To analyse the survival benefit of resecting local recurrence (LR) of renal cell carcinoma (RCC) in the presence and absence of concomitant metastasis.PATIENTS AND METHODS
From 1989 to 2004 we identified 34 patients with LRs (2.9%) of the 1165 radical nephrectomies performed for T1–4N0M0 disease. Of these, 18 (53%) had no evidence of metastasis (isolated LR incidence, 1.5%) and 16 (47%) had synchronous metastasis. Of the 18 patients with no metastasis, 11 had complete surgical resection (group I) and seven had nonsurgical therapy (group II). Of the 16 patients with synchronous metastasis, five had surgery (group III) and 11 did not (group IV). Survival was projected using the Kaplan–Meier method and log-rank test for each group.RESULTS
Eight of the 34 patients (24%) were symptomatic. The T stage of the initial nephrectomy was T1a in two cases, T1b in six, T2 in five, T3a in six, T3b in eight, T4 in six and unknown in one; 22 patients (65%) had clear cell histology. There were no significant differences in median time to LR or the LR size among the groups. The median (range) follow-up was 16.9 (0.5–103.6) months.
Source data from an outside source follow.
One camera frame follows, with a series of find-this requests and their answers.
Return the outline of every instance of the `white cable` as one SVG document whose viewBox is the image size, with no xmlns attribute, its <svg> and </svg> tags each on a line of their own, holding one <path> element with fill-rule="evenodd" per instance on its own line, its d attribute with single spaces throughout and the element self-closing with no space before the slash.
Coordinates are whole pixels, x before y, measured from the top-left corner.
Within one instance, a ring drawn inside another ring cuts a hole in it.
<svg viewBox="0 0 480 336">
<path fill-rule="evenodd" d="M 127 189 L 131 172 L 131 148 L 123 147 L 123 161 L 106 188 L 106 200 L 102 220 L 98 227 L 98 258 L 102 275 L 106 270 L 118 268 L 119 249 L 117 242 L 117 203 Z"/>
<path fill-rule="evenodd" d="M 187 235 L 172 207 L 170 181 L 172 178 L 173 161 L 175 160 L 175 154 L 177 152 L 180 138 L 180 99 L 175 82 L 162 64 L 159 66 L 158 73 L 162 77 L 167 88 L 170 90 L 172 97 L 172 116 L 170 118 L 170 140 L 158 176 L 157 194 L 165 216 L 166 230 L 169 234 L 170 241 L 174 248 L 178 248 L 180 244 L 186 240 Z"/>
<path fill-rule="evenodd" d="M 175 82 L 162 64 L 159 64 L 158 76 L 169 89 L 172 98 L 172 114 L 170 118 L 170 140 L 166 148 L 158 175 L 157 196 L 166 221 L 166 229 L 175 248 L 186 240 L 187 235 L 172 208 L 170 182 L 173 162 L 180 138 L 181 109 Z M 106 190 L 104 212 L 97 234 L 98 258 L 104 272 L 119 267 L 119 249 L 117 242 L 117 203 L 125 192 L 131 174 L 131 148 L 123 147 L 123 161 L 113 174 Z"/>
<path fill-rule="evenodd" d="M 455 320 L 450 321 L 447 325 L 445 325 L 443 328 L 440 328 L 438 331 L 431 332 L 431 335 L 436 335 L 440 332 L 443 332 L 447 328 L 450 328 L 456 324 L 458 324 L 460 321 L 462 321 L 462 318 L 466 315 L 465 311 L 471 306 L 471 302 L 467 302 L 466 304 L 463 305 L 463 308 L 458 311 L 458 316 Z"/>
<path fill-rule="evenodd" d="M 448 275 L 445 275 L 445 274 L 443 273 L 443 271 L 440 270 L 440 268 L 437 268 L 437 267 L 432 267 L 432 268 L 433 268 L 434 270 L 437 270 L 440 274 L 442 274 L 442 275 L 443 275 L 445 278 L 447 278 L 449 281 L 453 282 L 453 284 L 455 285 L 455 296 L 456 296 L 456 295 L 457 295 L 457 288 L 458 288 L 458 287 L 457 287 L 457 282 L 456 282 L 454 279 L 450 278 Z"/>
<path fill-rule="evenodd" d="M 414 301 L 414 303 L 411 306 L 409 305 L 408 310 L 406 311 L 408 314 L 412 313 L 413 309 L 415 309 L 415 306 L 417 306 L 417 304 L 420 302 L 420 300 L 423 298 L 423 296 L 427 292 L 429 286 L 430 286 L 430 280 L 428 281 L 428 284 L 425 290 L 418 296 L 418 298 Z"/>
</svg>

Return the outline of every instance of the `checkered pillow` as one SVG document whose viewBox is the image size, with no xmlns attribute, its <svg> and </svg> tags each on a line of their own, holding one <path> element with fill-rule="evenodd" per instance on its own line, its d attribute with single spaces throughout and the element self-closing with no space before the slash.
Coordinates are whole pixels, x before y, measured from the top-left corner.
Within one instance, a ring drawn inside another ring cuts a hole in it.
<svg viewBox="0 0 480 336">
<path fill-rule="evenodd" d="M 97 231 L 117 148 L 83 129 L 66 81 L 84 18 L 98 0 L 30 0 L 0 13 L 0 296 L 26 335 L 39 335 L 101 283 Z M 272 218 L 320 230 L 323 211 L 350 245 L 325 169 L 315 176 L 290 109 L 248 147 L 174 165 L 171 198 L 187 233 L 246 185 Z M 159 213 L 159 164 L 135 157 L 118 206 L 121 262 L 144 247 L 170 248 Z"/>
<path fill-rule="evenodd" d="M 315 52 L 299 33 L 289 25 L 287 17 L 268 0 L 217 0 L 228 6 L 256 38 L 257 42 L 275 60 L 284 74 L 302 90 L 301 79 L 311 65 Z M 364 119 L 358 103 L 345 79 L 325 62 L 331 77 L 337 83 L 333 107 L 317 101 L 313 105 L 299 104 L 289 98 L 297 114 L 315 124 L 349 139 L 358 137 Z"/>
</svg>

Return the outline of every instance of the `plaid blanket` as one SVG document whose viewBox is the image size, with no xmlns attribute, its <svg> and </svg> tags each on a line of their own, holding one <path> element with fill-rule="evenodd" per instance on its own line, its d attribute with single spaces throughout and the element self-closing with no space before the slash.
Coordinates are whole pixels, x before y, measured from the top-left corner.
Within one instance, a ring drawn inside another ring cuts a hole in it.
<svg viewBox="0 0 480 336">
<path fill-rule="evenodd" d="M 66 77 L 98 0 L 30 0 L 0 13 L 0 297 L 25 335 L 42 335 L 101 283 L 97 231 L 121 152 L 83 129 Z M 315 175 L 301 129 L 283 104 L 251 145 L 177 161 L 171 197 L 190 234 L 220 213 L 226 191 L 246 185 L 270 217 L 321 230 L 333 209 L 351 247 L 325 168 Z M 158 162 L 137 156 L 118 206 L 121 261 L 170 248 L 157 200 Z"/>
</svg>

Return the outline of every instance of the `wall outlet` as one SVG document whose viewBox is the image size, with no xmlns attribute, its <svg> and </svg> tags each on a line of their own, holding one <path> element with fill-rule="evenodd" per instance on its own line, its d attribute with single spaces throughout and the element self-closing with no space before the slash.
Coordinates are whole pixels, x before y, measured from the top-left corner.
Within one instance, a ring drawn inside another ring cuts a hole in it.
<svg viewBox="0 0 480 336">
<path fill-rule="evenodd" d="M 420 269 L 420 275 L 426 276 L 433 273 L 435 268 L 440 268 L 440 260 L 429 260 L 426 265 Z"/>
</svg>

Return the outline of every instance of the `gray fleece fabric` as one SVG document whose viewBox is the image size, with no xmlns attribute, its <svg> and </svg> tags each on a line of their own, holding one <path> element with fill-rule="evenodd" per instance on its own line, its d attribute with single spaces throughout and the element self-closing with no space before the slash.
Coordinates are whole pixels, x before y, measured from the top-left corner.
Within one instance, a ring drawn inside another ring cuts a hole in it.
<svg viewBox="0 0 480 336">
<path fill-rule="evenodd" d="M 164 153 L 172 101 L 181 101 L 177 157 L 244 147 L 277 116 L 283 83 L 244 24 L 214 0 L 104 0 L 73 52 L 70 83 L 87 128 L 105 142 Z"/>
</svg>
Of the 11 patients in group I, three remain with no evidence of disease, three are alive with metastatic disease, and five died from disease. By contrast, 21 of the 23 patients (91%) in groups II, III and IV died from disease. The overall estimated 1-, 3- and 5-year survivals were 63%, 31% and 18%. The median survival time was 71.4 months for group I, 9.9 for II, 16.3 for III, and 11.8 for IV (P < 0.01) with a 5-year survival of 62% for group I and 0% for groups II, III, and IV.CONCLUSIONS
LR after radical nephrectomy is rare (2.9%) and has a poor prognosis. The presence of synchronous metastasis and nonoperative therapy are related to these low survival rates. However, if there is no metastatic disease, complete surgical resection of LRs is associated with improved survival.